Segmentation Training Configuration

Hello, I have some questions regarding segmentation training. My goal is to use this SDK to perform segmentation with different models in 3D, 2D and potentially even 1D. I have looked at the online webinar, the SDK documentation and of course the showcase video so far, if there are any further resources I missed, let me know.

  1. The webinar slide about Bring Your Own Model models explains how the “args” key in the model definition (in config_train.json) becomes the arguments to the init function of the Model subclass. I am assuming something similar happens to the “args” key under the hood when we use one of NVIDIA’s custom built-in models like SegmAhnet3D, SegResnet or DenseNet121. Is there any documentation to the exact arguments for each of these models, and any documentation for any other built in models and their arguments?

  2. Are there built-in models for 2D and 1D segmentation (not necessarily pre-trained)? If so, what are their names and expected arguments?

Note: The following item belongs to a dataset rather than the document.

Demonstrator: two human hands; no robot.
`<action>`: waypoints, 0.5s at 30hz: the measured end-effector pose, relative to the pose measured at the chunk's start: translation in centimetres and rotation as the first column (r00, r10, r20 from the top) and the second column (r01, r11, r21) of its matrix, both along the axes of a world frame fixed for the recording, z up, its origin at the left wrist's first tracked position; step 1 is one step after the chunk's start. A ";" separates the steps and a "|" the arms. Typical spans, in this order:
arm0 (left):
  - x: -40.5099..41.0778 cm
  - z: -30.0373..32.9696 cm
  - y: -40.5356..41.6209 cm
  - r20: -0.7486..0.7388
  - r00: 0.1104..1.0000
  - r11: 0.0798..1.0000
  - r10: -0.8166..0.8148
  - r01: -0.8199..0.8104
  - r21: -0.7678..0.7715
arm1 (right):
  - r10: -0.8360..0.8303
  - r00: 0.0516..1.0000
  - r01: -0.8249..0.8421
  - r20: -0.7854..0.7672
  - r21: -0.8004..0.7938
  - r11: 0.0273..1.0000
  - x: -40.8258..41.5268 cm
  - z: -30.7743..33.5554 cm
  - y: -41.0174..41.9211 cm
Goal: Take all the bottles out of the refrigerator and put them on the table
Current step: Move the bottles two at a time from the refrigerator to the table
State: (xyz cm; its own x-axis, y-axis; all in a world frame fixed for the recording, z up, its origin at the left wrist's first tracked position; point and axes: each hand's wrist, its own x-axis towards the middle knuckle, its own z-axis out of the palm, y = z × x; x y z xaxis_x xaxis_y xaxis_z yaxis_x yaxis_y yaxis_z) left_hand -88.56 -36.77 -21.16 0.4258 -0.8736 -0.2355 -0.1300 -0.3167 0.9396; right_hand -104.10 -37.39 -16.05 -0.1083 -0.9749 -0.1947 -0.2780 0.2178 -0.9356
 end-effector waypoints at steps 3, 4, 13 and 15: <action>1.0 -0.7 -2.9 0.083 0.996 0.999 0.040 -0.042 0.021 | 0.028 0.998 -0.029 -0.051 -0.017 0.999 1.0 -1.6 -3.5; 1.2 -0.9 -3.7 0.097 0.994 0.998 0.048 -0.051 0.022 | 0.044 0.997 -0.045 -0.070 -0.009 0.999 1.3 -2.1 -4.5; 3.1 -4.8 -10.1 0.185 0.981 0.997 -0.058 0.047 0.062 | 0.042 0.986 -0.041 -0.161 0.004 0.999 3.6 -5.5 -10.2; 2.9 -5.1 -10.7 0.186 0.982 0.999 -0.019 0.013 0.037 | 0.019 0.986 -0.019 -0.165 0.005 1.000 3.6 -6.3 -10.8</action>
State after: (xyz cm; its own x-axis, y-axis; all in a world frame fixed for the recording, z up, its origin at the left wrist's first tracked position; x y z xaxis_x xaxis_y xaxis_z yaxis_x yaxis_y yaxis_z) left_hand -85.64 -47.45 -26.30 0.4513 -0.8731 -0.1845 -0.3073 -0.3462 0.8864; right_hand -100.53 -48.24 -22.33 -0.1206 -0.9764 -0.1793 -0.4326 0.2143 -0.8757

  3. The 3D Anisotropic Hybrid Network paper on Arxiv mentions in Section 3.1 that the method should be able to use any network as the backbone, not necessarily just Resnet50. Does the SDK support using a different model as the backbone? Simply replacing the PRETRAIN_WEIGHTS_FILE with a smaller model does not work, since the system appears to expect Resnet50 regardless of what is given to it. If this is not possible directly by replacing the pre-trained weights of the backbone model, is it by any chance possible to supply the backbone model as a custom Bring Your Own Model model?

  4. Final question, just a sanity check for myself: Running train.sh on a 6GB GPU fails by running out of memory. Is this expected? Another thread on this forum lists the GPUs that Clara is supported on and they are all stronger than the one I am using, yet I can run the AIAA server without any issues, even for multiple models at once. Does training with SegmAhnet3D take a significantly larger amount of memory than inference?

Hi there,

  1. You can find documentation of builtin models in here: https://docs.nvidia.com/clara/tlt-mi/clara-train-sdk-v2.0/ai4med/apidocs/ai4med.libs.models.html

  2. Currently no.

  3. Right now no, what you can do is to implement your own network end to end.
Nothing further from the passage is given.